-- Work to complete --
Every line of the data below must be output exactly, with images left out.

-- Data extract --
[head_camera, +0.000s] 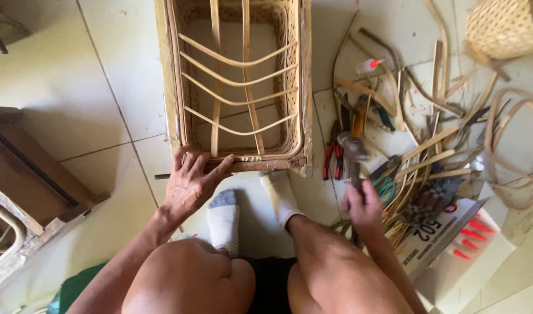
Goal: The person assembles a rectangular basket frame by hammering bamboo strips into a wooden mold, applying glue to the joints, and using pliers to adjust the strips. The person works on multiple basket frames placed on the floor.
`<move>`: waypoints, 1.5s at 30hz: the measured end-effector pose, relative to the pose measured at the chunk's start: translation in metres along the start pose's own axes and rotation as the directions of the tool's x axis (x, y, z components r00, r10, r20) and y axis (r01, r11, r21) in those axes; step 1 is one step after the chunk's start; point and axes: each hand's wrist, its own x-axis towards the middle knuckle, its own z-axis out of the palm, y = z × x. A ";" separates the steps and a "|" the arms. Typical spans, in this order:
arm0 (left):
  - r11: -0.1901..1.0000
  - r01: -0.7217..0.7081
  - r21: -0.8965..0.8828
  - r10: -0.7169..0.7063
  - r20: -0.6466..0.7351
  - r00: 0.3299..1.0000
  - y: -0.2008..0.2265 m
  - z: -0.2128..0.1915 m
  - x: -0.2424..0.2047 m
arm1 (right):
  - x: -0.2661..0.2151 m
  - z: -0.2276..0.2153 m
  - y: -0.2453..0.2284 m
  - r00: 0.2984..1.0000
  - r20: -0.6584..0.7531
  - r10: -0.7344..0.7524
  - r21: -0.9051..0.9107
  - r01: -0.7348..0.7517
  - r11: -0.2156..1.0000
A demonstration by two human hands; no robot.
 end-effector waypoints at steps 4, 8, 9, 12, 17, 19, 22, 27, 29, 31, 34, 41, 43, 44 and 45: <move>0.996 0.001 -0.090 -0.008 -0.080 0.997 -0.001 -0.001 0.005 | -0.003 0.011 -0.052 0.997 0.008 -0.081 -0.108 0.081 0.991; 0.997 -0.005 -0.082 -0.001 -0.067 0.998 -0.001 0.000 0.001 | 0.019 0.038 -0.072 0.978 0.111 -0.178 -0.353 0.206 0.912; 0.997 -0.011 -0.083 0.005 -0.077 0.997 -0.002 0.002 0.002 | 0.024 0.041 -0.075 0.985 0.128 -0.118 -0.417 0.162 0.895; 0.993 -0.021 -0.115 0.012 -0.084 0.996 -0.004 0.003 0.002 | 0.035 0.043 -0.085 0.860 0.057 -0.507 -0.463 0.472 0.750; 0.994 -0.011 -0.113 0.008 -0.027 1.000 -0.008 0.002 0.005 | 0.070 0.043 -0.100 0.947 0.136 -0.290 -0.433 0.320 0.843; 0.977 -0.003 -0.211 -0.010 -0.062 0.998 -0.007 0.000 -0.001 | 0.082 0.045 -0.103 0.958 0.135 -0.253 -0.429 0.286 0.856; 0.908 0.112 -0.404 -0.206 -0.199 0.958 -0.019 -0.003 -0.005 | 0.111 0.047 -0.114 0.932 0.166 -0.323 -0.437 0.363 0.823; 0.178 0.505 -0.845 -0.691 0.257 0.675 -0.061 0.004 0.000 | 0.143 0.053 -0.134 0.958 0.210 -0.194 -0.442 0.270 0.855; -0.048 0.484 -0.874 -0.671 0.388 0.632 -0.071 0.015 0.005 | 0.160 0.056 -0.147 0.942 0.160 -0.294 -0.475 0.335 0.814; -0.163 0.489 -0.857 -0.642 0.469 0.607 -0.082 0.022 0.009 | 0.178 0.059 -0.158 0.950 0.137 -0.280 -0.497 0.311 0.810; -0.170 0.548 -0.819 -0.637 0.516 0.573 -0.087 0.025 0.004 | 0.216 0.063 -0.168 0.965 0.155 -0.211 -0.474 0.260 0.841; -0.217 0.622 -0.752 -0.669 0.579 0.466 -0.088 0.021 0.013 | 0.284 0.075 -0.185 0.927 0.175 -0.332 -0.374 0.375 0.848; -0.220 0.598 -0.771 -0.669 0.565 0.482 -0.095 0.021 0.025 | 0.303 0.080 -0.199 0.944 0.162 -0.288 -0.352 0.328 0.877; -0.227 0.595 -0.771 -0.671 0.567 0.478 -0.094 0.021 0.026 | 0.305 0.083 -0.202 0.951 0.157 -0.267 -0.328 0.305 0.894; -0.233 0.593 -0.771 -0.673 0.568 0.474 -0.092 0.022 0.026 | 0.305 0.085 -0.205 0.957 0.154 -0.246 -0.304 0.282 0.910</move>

-- Output for this task --
[head_camera, +0.000s] 
Goal: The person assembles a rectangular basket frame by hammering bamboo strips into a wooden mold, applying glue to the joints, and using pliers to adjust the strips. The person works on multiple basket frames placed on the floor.
`<move>`: waypoints, 1.5s at 30hz: the measured end-effector pose, relative to the pose measured at the chunk's start: translation in metres along the start pose's own axes and rotation as the directions of the tool's x axis (x, y, z components r00, r10, r20) and y axis (r01, r11, r21) in those axes; step 1 is one step after the chunk's start; point and axes: each hand's wrist, its own x-axis towards the middle knuckle, its own z-axis out of the palm, y = z × x. A ";" separates the steps and a "|" the arms. Typical spans, in this order:
arm0 (left):
  - r11: -0.1901..1.0000
  - r01: -0.7217..0.7081
  - r21: -0.8965..0.8828
  - r10: -0.7169..0.7063
  - r20: -0.6466..0.7351
  - r00: 0.3299..1.0000
  - y: -0.2008..0.2265 m
  - z: -0.2128..0.1915 m
  - x: -0.2424..0.2047 m
arm1 (right):
  - x: -0.2661..0.2151 m
  - z: -0.2276..0.2153 m
  - y: -0.2453..0.2284 m
  - r00: 0.2984..1.0000
  - r20: -0.6584..0.7531
  - r10: -0.7344..0.7524
  - r21: -0.9051..0.9107
  - r01: -0.7348..0.7517
  - r11: -0.2156..1.0000
A demonstration by two human hands; no robot.
 end-effector waypoints at steps 4, 8, 9, 12, 17, 19, 22, 27, 29, 31, 34, 41, 43, 44 and 45: <move>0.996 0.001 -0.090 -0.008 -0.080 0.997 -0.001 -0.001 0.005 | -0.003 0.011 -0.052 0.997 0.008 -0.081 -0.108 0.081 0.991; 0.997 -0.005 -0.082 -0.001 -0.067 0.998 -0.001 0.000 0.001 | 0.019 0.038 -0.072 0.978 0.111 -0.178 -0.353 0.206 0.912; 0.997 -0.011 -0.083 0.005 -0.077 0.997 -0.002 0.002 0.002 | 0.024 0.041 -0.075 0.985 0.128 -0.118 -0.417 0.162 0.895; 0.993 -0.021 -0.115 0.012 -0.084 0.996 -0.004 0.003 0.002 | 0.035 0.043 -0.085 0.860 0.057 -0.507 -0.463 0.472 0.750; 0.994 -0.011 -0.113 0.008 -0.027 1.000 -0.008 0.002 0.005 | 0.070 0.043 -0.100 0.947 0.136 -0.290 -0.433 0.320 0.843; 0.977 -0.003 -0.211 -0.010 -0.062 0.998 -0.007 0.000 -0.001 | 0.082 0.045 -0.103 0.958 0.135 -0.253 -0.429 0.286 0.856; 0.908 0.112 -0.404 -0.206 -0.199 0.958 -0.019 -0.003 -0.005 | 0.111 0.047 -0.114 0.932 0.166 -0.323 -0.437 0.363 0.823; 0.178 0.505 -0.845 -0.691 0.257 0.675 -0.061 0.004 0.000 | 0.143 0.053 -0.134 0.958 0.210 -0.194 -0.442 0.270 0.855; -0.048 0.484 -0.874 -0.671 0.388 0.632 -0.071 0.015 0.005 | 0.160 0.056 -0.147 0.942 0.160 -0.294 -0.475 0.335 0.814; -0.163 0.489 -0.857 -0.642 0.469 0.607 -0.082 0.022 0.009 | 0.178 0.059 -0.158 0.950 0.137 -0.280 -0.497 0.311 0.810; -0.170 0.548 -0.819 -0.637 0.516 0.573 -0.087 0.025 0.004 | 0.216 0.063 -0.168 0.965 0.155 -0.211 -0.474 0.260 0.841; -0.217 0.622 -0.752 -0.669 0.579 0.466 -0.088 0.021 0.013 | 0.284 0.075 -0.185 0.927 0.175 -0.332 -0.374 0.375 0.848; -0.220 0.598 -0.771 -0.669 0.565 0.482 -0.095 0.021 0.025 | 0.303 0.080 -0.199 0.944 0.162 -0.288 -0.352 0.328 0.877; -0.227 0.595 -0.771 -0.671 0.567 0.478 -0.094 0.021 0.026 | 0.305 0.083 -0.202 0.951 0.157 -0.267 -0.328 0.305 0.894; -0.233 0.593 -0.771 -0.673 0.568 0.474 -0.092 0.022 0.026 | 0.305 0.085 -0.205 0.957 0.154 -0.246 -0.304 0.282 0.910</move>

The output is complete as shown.